3 de abril de 2017

Ayer, Malvinas. Acaba de preguntarme alguien si tengo escritura sobre Malvinas. No tengo. No sé por qué la historia de Malvinas me duele, como a todos, tomo partido por supuesto, y tengo mis anécdotas, pero no escribo sobre eso. No me llama para contar historias al respecto. Tal vez tiene que ver con la cosa militar... No sé por qué pero no creo que nunca escriba al respecto.
Recuerdos tengo de ese año.
Era el segundo año de nuestro noviazgo... y recuerdo mi angustia porque mi compañero estaba haciendo la colimba ese año. Así que recuerdo el espanto personal además del político. Y sí recuerdo el espanto general. La seguridad absoluta de que todo terminaba mal.
Y recuerdo muy bien lo que me pasó por ser traductora.
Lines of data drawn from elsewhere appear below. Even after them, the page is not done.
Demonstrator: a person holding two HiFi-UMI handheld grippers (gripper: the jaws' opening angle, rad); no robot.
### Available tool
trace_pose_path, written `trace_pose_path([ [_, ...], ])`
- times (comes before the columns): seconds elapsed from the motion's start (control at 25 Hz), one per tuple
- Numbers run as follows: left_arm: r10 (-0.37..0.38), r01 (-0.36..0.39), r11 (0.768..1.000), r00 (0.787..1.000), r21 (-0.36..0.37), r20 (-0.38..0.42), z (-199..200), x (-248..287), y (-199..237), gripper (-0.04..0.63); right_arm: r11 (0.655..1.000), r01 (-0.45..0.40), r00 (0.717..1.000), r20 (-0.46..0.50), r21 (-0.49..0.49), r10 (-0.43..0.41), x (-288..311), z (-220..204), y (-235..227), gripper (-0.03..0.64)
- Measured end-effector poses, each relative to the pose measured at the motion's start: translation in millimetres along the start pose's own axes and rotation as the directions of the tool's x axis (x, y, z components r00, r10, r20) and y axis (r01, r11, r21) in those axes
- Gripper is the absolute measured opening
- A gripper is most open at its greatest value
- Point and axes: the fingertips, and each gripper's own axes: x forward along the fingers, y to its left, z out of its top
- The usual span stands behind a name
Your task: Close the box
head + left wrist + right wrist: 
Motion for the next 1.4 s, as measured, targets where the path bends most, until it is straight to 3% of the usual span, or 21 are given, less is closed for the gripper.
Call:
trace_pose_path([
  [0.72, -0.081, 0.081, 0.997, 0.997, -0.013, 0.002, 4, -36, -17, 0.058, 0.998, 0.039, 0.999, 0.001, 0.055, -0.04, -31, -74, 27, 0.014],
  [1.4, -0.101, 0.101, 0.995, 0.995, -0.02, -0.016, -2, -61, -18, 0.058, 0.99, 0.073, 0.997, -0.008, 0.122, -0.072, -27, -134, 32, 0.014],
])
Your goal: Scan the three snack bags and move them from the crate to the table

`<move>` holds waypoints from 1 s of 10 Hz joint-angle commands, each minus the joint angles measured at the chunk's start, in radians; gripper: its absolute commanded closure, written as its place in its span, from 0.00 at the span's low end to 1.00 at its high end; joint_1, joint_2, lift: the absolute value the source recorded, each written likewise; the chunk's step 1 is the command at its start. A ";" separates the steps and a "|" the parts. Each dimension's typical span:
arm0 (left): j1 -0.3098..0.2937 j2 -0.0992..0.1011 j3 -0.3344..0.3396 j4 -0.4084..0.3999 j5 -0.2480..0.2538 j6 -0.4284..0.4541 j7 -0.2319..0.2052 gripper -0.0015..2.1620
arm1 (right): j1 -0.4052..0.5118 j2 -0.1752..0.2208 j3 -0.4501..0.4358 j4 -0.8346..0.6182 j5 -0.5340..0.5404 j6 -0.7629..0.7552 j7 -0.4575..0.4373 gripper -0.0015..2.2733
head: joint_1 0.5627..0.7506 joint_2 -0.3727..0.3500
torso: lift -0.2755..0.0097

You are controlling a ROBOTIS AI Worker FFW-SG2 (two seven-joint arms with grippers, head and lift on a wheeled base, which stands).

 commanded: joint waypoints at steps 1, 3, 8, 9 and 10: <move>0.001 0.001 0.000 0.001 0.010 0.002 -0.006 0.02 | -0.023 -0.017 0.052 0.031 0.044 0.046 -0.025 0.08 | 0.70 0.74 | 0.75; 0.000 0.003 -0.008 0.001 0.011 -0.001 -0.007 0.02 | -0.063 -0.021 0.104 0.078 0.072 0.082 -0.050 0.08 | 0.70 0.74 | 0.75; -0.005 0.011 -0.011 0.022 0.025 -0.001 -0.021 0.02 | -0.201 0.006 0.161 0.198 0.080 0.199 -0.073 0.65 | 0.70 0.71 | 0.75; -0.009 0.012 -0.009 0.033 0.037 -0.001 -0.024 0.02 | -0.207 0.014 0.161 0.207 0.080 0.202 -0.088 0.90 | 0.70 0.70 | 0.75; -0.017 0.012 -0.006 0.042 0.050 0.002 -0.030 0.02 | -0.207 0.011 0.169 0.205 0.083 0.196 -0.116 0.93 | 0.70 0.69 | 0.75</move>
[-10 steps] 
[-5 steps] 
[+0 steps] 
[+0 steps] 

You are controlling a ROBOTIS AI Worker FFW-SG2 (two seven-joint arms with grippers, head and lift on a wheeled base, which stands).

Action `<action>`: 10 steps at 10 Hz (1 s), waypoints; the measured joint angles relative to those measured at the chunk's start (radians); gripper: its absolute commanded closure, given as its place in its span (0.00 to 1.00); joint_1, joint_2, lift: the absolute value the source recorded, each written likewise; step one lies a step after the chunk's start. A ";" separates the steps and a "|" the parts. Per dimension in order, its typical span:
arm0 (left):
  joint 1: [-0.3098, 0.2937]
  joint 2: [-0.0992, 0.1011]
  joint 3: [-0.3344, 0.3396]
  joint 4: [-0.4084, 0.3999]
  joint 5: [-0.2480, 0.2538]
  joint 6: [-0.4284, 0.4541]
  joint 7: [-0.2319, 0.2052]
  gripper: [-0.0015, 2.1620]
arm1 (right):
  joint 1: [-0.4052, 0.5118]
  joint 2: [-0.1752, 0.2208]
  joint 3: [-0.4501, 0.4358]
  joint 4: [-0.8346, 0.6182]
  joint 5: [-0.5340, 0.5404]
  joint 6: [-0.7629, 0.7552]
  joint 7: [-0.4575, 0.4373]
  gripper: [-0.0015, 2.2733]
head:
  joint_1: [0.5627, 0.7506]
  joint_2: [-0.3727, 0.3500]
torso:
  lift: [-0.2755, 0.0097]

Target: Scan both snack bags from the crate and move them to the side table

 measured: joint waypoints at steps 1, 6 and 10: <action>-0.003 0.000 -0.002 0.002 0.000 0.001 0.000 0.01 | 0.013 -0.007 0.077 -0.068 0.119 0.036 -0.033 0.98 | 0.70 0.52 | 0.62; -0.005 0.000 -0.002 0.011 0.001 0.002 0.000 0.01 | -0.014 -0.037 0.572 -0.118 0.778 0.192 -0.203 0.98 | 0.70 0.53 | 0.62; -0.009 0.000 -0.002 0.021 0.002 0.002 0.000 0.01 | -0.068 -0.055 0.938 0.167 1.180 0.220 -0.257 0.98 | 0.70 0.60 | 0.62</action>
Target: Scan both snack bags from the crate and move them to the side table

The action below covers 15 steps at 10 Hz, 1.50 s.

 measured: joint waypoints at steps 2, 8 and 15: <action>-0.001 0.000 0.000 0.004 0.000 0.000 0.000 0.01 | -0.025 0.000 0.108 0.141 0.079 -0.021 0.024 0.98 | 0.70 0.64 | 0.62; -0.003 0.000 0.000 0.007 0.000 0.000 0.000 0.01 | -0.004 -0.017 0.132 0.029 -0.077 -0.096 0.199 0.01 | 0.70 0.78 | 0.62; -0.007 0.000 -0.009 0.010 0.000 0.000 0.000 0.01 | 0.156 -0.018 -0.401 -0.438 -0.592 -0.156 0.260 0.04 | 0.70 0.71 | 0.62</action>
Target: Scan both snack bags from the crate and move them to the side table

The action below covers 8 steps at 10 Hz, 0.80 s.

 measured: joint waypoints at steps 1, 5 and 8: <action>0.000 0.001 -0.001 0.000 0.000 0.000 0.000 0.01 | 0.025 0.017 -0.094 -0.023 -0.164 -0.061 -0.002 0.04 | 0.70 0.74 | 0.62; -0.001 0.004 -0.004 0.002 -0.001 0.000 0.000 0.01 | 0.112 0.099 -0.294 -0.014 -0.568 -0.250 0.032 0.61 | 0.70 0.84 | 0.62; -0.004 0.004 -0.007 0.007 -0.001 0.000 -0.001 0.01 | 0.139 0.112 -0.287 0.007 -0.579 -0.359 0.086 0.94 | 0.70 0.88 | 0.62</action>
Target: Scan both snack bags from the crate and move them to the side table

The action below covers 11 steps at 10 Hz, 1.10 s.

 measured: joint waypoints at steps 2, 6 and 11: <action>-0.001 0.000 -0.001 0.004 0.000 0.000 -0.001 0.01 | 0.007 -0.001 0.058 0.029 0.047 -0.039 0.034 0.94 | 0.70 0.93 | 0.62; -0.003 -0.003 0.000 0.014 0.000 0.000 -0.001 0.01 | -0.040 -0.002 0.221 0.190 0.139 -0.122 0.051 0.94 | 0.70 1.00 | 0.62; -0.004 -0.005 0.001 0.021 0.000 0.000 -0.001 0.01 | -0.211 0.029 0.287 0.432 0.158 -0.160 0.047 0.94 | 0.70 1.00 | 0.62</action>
Una: tuve que forrar los libros (cosa que no había hecho antes y no volví a hacer jamás: me molesta, se me cae el papel, lo rompo, no gracias, soy desprolija de alma y sentimiento, me gusta la desprolijidad... demasiado para tener libros forrados) porque me insultaban en los colectivos por llevar libros en inglés. Así que leía, sí, pero con el libro medio cerrado y la tapa oculta.
Dos: Le doy clase a un tipo en una empresa (en ese momento hacía eso para sobrevivir, no me gustaba, pero era mejor que dar clase a chicos, cosa de la que soy totalmente incapaz, creo). Un ejecutivo importante que tomaba clase solo.
Me mira con algo parecido a la rabia y dice:
--Perdone que le pregunte, profe, ¿pero usted por qué enseña inglés? Digo..., ese idioma...
Yo soy mala para pensar respuestas inteligentes que destruyan al otro en el momento. No tengo chispa. No hago ni veo ni escribo humor, pero eso era lo que quería hacer. Y de pronto, se me ocurrió (una de las pocas veces en toda mi vida):
--Y usted, ¿por qué lo estudia? --le dije.
Me sentí un genio. Por lo menos el señor dejó de molestarme y no me dijo más nada.